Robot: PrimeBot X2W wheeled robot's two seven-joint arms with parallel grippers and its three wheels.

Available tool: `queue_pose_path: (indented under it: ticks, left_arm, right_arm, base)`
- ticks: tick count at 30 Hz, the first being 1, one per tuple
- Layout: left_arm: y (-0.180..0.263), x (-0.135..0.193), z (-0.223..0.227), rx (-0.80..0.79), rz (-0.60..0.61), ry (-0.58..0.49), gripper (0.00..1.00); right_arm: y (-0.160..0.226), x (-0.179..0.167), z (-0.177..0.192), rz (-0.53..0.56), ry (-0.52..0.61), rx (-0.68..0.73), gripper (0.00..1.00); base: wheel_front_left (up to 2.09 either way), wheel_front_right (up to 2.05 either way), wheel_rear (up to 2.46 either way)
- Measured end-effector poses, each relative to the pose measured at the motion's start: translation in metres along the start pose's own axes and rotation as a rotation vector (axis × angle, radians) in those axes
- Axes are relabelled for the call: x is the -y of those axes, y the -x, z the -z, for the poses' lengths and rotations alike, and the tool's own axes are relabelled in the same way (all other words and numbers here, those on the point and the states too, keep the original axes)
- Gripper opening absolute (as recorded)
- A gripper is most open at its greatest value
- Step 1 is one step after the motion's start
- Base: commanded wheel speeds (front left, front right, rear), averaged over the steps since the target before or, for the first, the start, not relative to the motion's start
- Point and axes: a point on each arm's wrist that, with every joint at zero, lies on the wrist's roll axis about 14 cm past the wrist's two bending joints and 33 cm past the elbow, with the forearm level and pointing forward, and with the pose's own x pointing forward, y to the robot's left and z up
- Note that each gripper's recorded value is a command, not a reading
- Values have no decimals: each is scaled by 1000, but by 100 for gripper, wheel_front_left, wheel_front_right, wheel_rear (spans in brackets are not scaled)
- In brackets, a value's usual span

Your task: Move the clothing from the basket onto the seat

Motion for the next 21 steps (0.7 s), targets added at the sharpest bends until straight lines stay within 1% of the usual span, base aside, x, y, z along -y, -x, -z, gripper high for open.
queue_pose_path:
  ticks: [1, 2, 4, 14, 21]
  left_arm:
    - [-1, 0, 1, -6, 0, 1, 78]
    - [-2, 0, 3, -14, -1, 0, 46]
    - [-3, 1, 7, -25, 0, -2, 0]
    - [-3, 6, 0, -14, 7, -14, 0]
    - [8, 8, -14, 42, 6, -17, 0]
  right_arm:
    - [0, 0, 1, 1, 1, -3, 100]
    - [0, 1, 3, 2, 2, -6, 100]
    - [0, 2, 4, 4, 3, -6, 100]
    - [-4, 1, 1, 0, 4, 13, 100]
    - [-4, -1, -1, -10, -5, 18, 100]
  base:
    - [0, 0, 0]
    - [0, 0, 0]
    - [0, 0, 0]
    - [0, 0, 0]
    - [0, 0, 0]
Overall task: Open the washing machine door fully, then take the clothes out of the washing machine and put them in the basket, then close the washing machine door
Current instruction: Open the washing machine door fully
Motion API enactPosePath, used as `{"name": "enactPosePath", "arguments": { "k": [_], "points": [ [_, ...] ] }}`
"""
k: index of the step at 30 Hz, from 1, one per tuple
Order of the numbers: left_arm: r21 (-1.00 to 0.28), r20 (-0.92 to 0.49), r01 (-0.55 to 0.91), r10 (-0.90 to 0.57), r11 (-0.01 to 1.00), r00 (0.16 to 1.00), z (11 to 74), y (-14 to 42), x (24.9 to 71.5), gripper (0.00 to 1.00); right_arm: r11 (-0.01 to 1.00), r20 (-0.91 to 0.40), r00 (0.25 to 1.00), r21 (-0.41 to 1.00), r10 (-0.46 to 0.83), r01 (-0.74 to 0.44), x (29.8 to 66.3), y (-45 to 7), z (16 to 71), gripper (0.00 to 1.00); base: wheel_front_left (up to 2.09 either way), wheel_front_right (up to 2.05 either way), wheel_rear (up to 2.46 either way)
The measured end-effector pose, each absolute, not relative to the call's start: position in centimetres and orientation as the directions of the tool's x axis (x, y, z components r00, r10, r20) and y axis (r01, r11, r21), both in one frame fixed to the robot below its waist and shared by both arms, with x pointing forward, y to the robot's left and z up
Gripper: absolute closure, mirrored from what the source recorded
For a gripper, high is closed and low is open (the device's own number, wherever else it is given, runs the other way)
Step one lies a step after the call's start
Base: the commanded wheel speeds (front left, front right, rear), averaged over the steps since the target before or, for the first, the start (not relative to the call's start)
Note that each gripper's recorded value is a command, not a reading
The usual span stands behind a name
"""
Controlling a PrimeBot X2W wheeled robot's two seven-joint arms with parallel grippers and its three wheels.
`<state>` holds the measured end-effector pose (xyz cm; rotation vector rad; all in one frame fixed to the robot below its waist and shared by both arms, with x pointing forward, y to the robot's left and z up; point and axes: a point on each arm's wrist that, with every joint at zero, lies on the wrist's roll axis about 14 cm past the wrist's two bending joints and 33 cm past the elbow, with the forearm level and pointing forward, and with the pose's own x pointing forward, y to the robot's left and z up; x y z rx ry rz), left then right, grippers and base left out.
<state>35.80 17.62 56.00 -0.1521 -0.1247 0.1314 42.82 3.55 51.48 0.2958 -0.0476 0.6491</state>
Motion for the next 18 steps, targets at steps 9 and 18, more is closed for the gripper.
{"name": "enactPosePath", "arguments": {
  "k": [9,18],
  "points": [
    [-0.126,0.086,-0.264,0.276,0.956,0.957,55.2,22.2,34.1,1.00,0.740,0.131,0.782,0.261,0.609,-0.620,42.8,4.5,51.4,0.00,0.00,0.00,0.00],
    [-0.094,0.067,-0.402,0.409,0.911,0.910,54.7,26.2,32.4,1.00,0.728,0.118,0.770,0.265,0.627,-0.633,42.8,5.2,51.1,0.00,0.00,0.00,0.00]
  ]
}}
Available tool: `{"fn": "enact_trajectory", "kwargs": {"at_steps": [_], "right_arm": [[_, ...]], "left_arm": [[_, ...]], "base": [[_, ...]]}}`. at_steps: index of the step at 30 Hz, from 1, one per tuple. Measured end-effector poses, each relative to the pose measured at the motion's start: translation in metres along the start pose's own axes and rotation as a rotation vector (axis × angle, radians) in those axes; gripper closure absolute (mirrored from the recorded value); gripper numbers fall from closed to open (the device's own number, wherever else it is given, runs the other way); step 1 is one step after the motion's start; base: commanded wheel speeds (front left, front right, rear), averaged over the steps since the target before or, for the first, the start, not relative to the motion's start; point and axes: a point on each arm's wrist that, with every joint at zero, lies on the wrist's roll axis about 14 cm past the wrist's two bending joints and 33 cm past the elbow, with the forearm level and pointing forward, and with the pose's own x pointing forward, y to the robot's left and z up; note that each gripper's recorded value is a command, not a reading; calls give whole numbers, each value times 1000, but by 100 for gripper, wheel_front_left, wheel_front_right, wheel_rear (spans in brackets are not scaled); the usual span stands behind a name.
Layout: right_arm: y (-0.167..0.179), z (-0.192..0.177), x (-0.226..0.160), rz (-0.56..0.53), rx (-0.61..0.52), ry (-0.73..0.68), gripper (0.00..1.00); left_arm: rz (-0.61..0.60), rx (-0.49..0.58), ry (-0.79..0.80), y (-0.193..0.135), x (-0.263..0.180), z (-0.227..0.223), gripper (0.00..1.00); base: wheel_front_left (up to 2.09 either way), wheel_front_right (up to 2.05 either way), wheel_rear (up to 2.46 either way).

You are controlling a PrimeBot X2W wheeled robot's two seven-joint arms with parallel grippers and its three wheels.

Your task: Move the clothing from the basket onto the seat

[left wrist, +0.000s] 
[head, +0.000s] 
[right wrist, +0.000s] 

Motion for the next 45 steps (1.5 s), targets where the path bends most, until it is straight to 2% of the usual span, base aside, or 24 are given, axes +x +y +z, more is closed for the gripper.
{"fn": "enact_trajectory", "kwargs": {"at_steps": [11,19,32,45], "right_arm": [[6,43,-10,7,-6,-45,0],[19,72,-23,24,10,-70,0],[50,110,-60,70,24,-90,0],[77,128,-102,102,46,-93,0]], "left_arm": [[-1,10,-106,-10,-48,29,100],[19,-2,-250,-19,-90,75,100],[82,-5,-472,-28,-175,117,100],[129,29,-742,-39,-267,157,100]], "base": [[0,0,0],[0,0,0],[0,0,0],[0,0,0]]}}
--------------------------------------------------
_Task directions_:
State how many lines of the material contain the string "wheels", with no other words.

_Response for this exercise_:
3